ACTIVITY: Print the complete listing so that it matches the original exactly.

(DATA SHOWN)

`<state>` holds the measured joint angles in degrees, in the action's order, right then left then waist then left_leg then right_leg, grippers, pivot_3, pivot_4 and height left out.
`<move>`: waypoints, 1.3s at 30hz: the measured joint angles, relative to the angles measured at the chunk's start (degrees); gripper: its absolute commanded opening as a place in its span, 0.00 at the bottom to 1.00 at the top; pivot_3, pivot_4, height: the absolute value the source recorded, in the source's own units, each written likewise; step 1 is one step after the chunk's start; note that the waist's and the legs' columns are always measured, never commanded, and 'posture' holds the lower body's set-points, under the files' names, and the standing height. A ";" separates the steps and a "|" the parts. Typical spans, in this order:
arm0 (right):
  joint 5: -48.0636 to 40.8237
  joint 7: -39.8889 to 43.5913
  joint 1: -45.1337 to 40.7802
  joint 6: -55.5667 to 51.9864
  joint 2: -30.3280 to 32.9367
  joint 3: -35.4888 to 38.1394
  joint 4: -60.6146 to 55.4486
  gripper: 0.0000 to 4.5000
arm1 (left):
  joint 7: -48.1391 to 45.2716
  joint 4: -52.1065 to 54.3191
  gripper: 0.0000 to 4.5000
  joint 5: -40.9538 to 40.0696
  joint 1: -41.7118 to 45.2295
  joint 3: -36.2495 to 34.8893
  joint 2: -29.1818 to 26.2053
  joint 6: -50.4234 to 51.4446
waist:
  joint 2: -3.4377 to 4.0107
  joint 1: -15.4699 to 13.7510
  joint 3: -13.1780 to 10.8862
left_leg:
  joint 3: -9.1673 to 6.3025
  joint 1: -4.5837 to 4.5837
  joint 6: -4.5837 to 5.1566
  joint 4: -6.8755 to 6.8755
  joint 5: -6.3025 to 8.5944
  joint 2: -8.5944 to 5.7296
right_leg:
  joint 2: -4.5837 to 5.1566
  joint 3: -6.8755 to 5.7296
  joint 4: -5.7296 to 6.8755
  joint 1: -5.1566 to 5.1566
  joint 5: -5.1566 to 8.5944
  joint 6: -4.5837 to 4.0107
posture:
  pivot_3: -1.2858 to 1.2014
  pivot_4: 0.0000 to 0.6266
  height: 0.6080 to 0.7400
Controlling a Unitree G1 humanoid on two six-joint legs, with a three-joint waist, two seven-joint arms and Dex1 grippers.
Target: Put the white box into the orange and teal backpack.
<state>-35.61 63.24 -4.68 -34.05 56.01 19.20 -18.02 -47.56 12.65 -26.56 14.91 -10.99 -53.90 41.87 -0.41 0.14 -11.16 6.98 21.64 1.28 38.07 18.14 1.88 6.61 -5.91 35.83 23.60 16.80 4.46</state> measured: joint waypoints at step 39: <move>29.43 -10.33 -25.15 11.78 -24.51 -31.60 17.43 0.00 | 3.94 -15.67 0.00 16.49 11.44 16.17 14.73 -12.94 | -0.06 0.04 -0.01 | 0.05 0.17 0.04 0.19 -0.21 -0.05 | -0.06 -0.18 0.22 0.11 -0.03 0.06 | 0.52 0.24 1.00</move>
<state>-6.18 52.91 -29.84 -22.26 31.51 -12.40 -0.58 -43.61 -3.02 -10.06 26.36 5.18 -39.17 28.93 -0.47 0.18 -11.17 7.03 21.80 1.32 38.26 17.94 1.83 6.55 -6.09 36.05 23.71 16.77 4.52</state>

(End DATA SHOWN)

RESPONSE FOR THIS EXERCISE:
`<state>` holds the measured joint angles in degrees, in the action's order, right then left then waist then left_leg then right_leg, grippers, pivot_3, pivot_4 and height left out.
`<move>`: waypoints, 1.3s at 30hz: the measured joint angles, relative to the angles measured at the chunk's start (degrees); gripper: its absolute commanded opening as a place in its span, 0.00 at the bottom to 1.00 at the top; pivot_3, pivot_4, height: the absolute value the source recorded, in the source's own units, each written likewise; step 1 is one step after the chunk's start; note that the waist's and the legs' columns are always measured, never commanded, and 'posture' holds the lower body's set-points, under the files' names, and the standing height. A ";" separates the steps and a "|" the parts. Typical spans, in this order:
arm0 (right):
  joint 5: -48.0636 to 40.8237
  joint 7: -39.8889 to 43.5913
  joint 1: -45.1337 to 40.7802
  joint 6: -55.5667 to 51.9864
  joint 2: -30.3280 to 32.9367
  joint 3: -35.4888 to 38.1394
  joint 4: -60.6146 to 55.4486
  gripper: 0.0000 to 4.5000
arm1 (left):
  joint 7: -48.1391 to 45.2716
  joint 4: -52.1065 to 54.3191
  gripper: 0.0000 to 4.5000
  joint 5: -40.9538 to 40.0696
  joint 1: -41.7118 to 45.2295
  joint 3: -36.2495 to 34.8893
  joint 2: -29.1818 to 26.2053
  joint 6: -50.4234 to 51.4446
waist:
  joint 2: -3.4377 to 4.0107
  joint 1: -15.4699 to 13.7510
  joint 3: -13.1780 to 10.8862
left_leg:
  joint 3: -9.1673 to 6.3025
  joint 1: -4.5837 to 4.5837
  joint 6: -4.5837 to 5.1566
  joint 4: -6.8755 to 6.8755
  joint 5: -6.3025 to 8.5944
  joint 2: -8.5944 to 5.7296
right_leg:
  joint 2: -4.5837 to 5.1566
  joint 3: -6.8755 to 5.7296
  joint 4: -5.7296 to 6.8755
  joint 1: -5.1566 to 5.1566
  joint 5: -5.1566 to 8.5944
  joint 6: -4.5837 to 4.0107
posture:
  pivot_3: -1.2858 to 1.2014
  pivot_4: 0.0000 to 0.6266
  height: 0.6080 to 0.7400
Controlling a Unitree G1 humanoid on two six-joint legs, with a three-joint waist, two seven-joint arms and Dex1 grippers.
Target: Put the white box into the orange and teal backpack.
<state>-35.61 63.24 -4.68 -34.05 56.01 19.20 -18.02 -47.56 12.65 -26.56 14.91 -10.99 -53.90 41.87 -0.41 0.14 -11.16 6.98 21.64 1.28 38.07 18.14 1.88 6.61 -5.91 35.83 23.60 16.80 4.46</state> measured: joint waypoints at step 39: <move>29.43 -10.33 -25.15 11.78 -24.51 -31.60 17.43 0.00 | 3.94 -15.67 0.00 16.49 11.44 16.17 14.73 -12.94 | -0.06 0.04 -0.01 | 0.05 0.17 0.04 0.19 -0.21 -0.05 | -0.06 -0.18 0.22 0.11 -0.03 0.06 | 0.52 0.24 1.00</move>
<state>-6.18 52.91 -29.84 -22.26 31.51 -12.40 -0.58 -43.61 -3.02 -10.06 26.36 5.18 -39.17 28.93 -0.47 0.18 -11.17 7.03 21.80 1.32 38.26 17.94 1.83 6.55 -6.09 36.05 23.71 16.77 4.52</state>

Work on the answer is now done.